I’ve worked in the restaurant business, off and on, for so long now that not only do I work in my sleep, sometimes I sleep in my work. At least, I feel like I could do my job asleep. Or maybe just with my eyes closed. Some days I feel like there is nothing new under the sun. There is nothing anyone can say that I haven’t heard before and nothing anyone can do that I haven’t seen before. It kills me when a customer says, “I bet you haven’t heard this before” and I have to smile and nod encouragingly when they tell me the same tired restaurant-related joke or make the same bizarre food request that I’ve heard a hundred times. But every once in a while, someone comes up with something new and I am entertained, even when it costs me money.

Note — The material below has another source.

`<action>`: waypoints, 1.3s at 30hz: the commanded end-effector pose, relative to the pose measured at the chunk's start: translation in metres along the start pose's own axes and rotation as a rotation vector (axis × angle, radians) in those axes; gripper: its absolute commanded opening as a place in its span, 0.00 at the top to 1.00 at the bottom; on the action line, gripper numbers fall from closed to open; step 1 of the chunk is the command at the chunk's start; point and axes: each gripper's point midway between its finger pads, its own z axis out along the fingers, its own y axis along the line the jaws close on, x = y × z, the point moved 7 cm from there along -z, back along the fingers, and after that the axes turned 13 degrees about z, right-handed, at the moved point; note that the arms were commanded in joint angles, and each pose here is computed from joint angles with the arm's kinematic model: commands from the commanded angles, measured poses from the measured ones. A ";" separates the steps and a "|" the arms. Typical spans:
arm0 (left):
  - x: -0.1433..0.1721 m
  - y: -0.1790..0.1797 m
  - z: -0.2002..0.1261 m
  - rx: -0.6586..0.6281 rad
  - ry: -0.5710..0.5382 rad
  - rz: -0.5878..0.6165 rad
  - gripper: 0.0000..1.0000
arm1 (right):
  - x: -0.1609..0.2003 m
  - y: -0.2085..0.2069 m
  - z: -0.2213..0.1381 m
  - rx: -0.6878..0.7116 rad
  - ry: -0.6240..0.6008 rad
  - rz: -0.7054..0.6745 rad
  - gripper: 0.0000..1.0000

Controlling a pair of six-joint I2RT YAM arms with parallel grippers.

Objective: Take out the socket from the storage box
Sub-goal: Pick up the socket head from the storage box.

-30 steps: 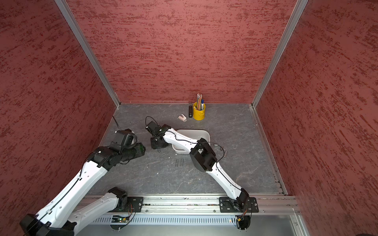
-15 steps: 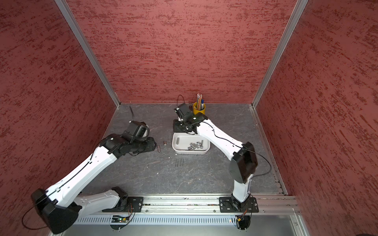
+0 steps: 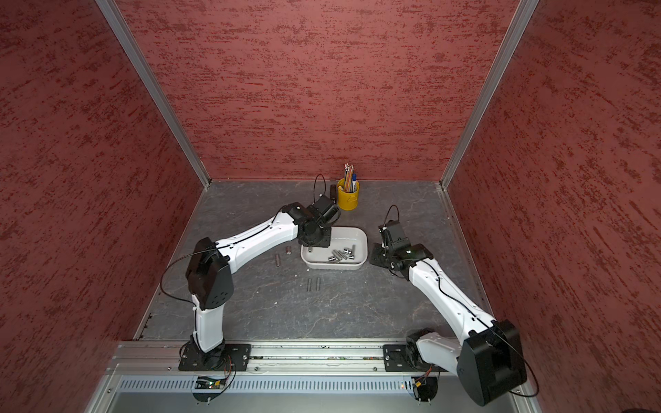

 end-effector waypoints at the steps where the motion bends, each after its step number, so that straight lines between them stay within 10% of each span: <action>1: -0.008 0.018 0.021 -0.082 0.042 -0.054 0.59 | -0.002 0.005 -0.003 -0.063 -0.018 0.005 0.62; 27: 0.004 0.051 0.134 -0.154 0.215 -0.142 0.66 | -0.005 0.017 0.003 -0.091 0.043 -0.004 0.62; 39: 0.002 0.042 0.117 -0.064 0.194 -0.143 0.87 | 0.000 0.014 0.008 -0.097 0.060 0.006 0.63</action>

The other day, a young fellow came to the restaurant shortly after we had opened for service. “I just finished work”, he said, “and thought I would have a quick drink before I go home.” I figured he might have been a tradesman cutting out after working on someone’s home renovation in the neighbourhood. I thought he looked a bit dodgy; a scruffy and down-on-his-luck type. But he didn’t appear to be drunk or high, and I know very well that you cannot judge someone by their appearance or the work that they do. So he sat at the bar and ordered a rum and Coke. When he finished his drink, he asked for the cheque saying, “do you accept American money?” Alarm bells start going off in my head. He wants to pay his $10 tab with an American $100 bill. I don’t see much cash at the restaurant; most people pay by credit card, and I certainly don’t often see American cash. “No”, I say, “I’m sorry, we don’t accept $100 bills. Do you have Canadian cash? Or a debit card? Credit card?” “No”, he says, “this is all I have.” Knowing very well that the fix is in, I tell him to go to the bank across the street to exchange his American $100 bill for Canadian money. So off he goes, and I know I’ll never see him again. His little scam cost me his $10 tab, but at least I didn’t give him $90 in change for his counterfeit American money. And I don’t know that there was any way I could have avoided this flimflammery. How can you ask someone to pay for their bill in advance just because you have a queasy feeling about them?
But it’s not just the questionable-looking types that pull or try to pull scams at the restaurant. Some pretty well-dressed people with iPhones, designer sunglasses and BMWs parked out front have tried to pull one over on me. There are the obvious scams, like the hair in someone’s food that obviously came from their own head and that they only discovered when the plate was practically licked clean. Or trying to use a gift certificate that has already been redeemed. I could go on, but I don’t want to write a restaurant scamming manual. The point is, I’ve seen them all and nothing, or hardly anything, surprises me anymore. I do this job in my sleep, remember?
A while back, an attractive, well-appointed woman came to the restaurant and purchased a $200 gift certificate. It was around Christmastime and I assumed that she was planning to give her parents or her boss a generous present. As it turned out, she had also made a reservation for dinner that evening with a friend. At the end of their rather extravagant, wine-laced and dessert-laden dinner, when presented with the bill, she handed me the gift certificate she had just purchased. “Oh”, I said, “but you just bought this! I thought you were going to give it to someone for Christmas?” “No”, she said, “I bought it for myself. My accountant told me that I can deduct the cost of purchasing the gift certificate AND deduct the cost of our dinner.” Now THAT is a scam I had not heard before. “Pardon me for saying so”, I replied, “but you might want to find another accountant.” “Why?” she asked. “Well”, I said, “I wouldn’t want someone who counsels fraud to be managing my money.”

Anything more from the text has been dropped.